Records from a collection
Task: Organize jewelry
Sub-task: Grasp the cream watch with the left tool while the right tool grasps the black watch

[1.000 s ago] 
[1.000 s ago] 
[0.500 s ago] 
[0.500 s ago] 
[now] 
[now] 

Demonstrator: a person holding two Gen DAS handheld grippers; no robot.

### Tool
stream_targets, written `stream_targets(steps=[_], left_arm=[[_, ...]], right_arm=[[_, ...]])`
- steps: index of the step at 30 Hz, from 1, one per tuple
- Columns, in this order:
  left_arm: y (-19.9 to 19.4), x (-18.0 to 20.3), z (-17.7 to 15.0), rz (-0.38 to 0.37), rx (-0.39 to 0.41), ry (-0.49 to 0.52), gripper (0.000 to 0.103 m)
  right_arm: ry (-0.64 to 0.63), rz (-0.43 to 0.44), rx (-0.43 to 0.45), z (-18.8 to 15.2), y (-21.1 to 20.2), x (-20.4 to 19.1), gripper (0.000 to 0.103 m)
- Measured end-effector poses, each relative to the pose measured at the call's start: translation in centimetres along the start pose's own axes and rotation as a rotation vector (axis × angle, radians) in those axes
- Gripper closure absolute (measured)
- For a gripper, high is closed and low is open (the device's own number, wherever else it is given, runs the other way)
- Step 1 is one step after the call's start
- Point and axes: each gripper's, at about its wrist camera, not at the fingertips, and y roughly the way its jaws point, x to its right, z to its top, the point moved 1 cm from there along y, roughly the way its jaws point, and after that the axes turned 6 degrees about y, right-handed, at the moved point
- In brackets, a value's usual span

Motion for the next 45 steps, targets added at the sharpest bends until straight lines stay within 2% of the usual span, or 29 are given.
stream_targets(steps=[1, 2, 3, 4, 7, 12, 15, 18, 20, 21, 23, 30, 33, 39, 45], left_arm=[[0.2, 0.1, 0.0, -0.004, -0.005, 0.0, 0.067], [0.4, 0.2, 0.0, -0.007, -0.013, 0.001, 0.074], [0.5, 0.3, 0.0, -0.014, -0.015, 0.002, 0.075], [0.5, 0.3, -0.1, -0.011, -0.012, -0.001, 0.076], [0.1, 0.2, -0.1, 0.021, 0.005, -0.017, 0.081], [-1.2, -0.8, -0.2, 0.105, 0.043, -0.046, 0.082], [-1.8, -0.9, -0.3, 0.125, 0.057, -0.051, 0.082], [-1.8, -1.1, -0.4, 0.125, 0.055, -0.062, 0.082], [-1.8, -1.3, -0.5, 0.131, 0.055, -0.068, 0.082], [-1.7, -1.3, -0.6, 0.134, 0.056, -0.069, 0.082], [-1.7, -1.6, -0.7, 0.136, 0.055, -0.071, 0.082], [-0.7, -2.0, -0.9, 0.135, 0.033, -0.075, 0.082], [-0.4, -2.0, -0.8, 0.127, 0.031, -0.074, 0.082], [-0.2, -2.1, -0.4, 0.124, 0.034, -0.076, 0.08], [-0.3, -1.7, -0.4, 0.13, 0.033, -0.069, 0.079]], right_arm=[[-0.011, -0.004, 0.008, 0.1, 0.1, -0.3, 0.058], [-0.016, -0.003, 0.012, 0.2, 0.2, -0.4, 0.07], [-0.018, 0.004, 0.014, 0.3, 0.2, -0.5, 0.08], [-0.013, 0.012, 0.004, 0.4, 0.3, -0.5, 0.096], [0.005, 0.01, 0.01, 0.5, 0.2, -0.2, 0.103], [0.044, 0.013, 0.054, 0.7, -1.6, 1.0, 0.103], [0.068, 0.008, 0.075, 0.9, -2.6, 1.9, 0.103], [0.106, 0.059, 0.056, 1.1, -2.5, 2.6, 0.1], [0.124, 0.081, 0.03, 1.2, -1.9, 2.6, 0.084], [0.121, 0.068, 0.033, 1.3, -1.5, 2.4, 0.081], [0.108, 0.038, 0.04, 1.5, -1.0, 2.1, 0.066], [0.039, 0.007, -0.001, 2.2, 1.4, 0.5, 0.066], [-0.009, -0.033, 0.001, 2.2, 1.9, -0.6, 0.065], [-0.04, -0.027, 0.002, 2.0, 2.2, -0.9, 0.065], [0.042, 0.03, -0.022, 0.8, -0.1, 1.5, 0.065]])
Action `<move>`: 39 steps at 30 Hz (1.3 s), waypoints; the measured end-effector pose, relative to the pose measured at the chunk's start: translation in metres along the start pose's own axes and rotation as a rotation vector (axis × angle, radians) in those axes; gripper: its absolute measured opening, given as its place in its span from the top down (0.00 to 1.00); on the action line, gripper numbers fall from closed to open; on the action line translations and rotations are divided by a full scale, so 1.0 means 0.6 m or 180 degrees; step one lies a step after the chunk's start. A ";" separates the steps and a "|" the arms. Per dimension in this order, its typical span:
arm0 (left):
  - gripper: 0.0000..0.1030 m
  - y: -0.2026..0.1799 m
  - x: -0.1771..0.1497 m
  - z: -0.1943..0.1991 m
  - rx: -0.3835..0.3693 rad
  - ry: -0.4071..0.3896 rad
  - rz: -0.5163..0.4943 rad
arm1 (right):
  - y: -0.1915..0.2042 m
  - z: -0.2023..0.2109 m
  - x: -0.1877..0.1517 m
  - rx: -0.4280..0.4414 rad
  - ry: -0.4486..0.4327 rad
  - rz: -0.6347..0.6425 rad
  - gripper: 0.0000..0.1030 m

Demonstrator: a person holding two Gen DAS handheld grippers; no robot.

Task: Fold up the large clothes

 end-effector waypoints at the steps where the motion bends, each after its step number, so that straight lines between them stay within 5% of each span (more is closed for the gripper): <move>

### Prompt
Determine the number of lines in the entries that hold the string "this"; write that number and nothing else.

### Expected answer
2